### What this task involves
Wherever the word "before" appears in a line of the data, that line should be copied.

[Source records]

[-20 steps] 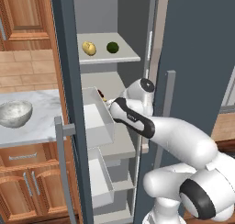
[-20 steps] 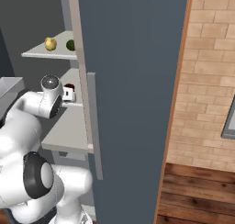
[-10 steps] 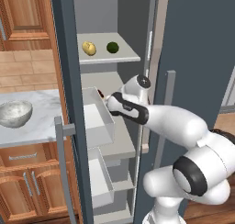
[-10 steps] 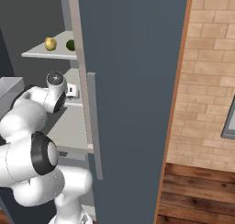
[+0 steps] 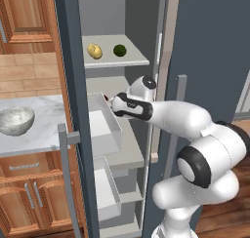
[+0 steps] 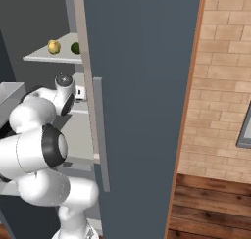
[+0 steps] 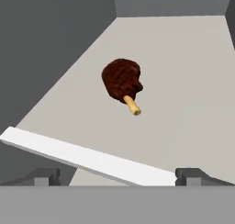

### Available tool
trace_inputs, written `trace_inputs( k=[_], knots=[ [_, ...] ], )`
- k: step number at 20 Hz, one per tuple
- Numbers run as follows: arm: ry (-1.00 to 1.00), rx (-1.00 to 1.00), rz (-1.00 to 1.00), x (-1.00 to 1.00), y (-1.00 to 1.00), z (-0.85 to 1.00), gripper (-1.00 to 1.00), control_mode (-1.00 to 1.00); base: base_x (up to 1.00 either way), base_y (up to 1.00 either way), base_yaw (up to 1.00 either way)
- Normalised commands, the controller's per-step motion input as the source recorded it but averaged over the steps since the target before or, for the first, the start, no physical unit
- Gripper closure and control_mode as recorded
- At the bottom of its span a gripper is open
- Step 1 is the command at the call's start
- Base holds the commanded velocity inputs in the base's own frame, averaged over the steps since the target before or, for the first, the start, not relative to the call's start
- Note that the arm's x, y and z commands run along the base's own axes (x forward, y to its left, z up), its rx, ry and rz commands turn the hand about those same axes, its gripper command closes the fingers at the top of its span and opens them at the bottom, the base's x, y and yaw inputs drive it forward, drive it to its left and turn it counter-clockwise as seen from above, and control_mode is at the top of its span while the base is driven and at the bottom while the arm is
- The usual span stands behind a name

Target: Take the potato, steak, and lime from the freezer and place them in the bowl on the counter.

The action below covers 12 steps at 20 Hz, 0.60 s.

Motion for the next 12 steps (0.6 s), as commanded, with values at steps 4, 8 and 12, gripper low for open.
trace_inputs(
  k=[4,8,12],
  knots=[
    [0.02,0.00,0.00,0.32,0.06,-0.05,-1.00,-1.00,0.00,0.00,0.00],
    [0.03,0.00,0.00,0.19,0.12,-0.12,-1.00,-1.00,0.00,0.00,0.00],
    [0.03,0.00,0.00,0.02,0.13,-0.15,-1.00,-1.00,0.00,0.00,0.00]
  ],
)
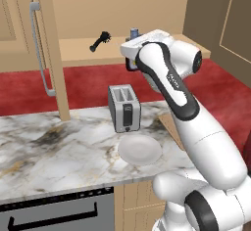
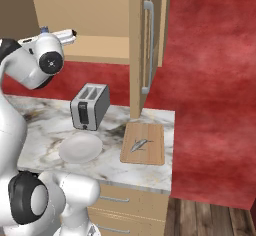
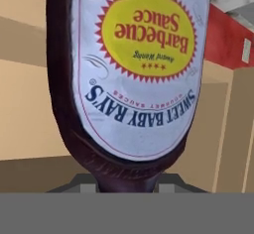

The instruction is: Pick the fish from the plate and place it on the cutting board. Then pick the condiment bottle from the cabinet and place it next to the cutting board.

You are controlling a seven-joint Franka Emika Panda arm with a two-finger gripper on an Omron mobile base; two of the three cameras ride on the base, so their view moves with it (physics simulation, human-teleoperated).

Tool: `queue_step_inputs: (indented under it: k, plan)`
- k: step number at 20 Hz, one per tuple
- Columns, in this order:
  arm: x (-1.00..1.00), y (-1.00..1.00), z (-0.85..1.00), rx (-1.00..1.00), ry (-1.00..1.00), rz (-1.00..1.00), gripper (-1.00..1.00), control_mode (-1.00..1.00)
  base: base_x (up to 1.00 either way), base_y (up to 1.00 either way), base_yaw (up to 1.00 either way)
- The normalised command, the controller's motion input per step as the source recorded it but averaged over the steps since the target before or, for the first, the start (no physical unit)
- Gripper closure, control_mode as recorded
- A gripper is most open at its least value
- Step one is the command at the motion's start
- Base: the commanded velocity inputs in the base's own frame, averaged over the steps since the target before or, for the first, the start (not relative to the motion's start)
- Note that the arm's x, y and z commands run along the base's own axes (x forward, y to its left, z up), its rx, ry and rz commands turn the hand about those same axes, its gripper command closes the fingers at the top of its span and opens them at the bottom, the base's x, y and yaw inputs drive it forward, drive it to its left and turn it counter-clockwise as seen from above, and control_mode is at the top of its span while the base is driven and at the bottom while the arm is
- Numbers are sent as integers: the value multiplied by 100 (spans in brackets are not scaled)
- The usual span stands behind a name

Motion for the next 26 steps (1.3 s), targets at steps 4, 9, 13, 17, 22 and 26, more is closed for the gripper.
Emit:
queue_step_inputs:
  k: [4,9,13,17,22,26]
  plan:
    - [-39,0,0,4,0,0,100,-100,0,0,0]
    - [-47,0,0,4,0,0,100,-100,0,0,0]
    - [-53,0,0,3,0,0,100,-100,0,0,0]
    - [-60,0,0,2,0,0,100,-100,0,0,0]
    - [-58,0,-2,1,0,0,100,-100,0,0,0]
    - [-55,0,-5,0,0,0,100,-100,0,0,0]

### Result below
- Normalised commands, the controller's per-step motion input as the source recorded it but averaged over the steps since the target before or, for the first, the start, no physical unit
- Base holds the commanded velocity inputs in the base's own frame, averaged over the steps since the target before or, for the first, the start, not relative to the call's start
- The normalised command, the controller's motion input per step as the source recorded it but averaged over the steps since the target before or, for the first, the start (no physical unit)
- Base: the commanded velocity inputs in the base's own frame, averaged over the steps since the target before or, for the first, the start (not relative to the motion's start)

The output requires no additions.